There are two kinds of twist endings in film: those that are truly original and those that are a rehash of Fight Club. In all seriousness, the protagonist-repressing-important-plot-points “twist” is officially tired as hell, and in Filth the rote deployment in Act Three is borderline maddening. The relative believability of the effectiveness of Bruce’s manipulations throughout Filth is what makes them so revolting. Bruce starts hallucinating more and more, and this also lends an interesting angle to his uncivilized crusade – is he as smart as he thinks? Is he as smart as we think? Or has everyone been on to him the entire time? But, oh, wait, nope – the hallucinations actually mean something more, something deep, man. Bruce is deep because he has a Tyler Durden-esque trauma trigger.

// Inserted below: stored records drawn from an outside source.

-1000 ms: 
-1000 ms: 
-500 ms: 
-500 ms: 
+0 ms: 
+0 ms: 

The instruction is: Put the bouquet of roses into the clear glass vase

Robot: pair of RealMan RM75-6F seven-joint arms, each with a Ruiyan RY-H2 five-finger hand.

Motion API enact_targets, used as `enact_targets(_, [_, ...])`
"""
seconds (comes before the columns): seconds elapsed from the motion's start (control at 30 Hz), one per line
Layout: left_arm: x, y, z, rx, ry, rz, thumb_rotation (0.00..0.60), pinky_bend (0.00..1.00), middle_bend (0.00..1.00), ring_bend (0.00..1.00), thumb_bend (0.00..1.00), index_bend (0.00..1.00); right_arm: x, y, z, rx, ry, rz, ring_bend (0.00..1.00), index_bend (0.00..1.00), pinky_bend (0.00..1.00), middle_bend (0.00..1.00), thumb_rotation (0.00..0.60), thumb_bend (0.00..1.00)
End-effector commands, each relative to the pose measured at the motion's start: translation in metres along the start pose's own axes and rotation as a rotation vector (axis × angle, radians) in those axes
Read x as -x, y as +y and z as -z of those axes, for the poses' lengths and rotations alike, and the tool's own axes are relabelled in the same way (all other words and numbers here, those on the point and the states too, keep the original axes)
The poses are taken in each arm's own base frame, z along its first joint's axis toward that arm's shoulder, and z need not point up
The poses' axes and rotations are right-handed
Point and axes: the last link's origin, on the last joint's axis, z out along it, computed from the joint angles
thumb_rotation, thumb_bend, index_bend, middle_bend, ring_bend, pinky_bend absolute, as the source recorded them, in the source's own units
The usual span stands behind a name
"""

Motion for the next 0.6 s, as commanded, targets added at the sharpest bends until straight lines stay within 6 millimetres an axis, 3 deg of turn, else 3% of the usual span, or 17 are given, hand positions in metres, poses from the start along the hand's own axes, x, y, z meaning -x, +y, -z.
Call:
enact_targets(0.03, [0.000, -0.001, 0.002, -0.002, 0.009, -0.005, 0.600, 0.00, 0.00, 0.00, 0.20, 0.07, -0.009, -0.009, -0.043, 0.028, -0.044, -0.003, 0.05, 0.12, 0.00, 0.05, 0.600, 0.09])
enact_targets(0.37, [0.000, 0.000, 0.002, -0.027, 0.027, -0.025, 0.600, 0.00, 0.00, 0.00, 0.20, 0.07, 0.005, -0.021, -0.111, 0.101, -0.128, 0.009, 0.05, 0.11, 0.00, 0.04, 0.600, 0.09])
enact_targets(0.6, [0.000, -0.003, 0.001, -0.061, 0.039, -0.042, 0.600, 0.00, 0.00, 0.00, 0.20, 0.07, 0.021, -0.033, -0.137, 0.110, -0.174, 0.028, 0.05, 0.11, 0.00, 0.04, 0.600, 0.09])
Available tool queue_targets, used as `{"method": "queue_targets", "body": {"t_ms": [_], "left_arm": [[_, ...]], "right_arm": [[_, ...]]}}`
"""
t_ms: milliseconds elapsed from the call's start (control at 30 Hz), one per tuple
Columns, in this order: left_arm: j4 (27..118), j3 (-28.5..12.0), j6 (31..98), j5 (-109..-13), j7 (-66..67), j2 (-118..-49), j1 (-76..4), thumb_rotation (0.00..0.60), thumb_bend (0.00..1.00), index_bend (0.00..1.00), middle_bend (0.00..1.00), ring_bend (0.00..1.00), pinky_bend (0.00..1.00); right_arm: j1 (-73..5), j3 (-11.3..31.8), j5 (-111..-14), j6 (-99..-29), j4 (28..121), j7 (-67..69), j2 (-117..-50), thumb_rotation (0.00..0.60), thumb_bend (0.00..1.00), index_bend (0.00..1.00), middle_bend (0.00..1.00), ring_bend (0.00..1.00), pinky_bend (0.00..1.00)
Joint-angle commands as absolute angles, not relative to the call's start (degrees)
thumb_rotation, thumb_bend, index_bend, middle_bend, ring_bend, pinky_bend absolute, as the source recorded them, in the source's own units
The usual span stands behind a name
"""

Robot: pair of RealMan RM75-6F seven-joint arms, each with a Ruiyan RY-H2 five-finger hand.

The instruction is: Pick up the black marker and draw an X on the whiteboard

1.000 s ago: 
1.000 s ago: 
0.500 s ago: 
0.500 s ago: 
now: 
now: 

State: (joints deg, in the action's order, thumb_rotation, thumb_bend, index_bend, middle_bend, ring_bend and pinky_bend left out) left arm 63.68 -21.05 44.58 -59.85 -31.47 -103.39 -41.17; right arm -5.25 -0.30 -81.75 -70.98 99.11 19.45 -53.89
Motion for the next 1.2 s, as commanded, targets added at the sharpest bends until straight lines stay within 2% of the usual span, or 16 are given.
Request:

Get it?

So: ditch the stupid ending and the would-be aha! moments, and Filth is pretty great in a disgusting sort of way. It’s essentially Wolf of Wall Street for McAvoy, a time to go absolutely bonkers and meanwhile find some sort of way to make Bruce somewhat likable, even if it’s just a few percent out of the larger character pie. He does just that, and perhaps it’s the fact that Bruce has some sort of a mission (to get the promotion) that it’s not hard to go along with him on the disgusting rollercoaster of drinking and smoking and sexing and snorting and sexing some more. He has a goal and a lack of morality means he can achieve the goal in any possible way, and it’s fun to watch the dominoes fall uselessly before him.

But the mission seemingly dries up as the all-hallowed twist approaches, and eventually the promotion is given away and Bruce is just doing insane shit because he can. The hope may have been that the twist would carry the momentum through to the end after the aforementioned mission is moot. It doesn’t. McAvoy is likable as Bruce because he goes all the way for the character and he’s good at what he does; the insistence on writing something deeper into his character that manifests itself as a freakin’ hallucination very nearly undoes all of his hard work, and very nearly forces him to stand in line with every other protagonist with the exact same affliction rather than standing out from the crowd.

Filth is worth it for the lead performance alone, and really the final letdown is only so disappointing because McAvoy is so spectacular. Guys like Jamie Bell are in there, too, but are pushed aside. It’s The McAvoy Show. More films would probably benefit from being The McAvoy Show.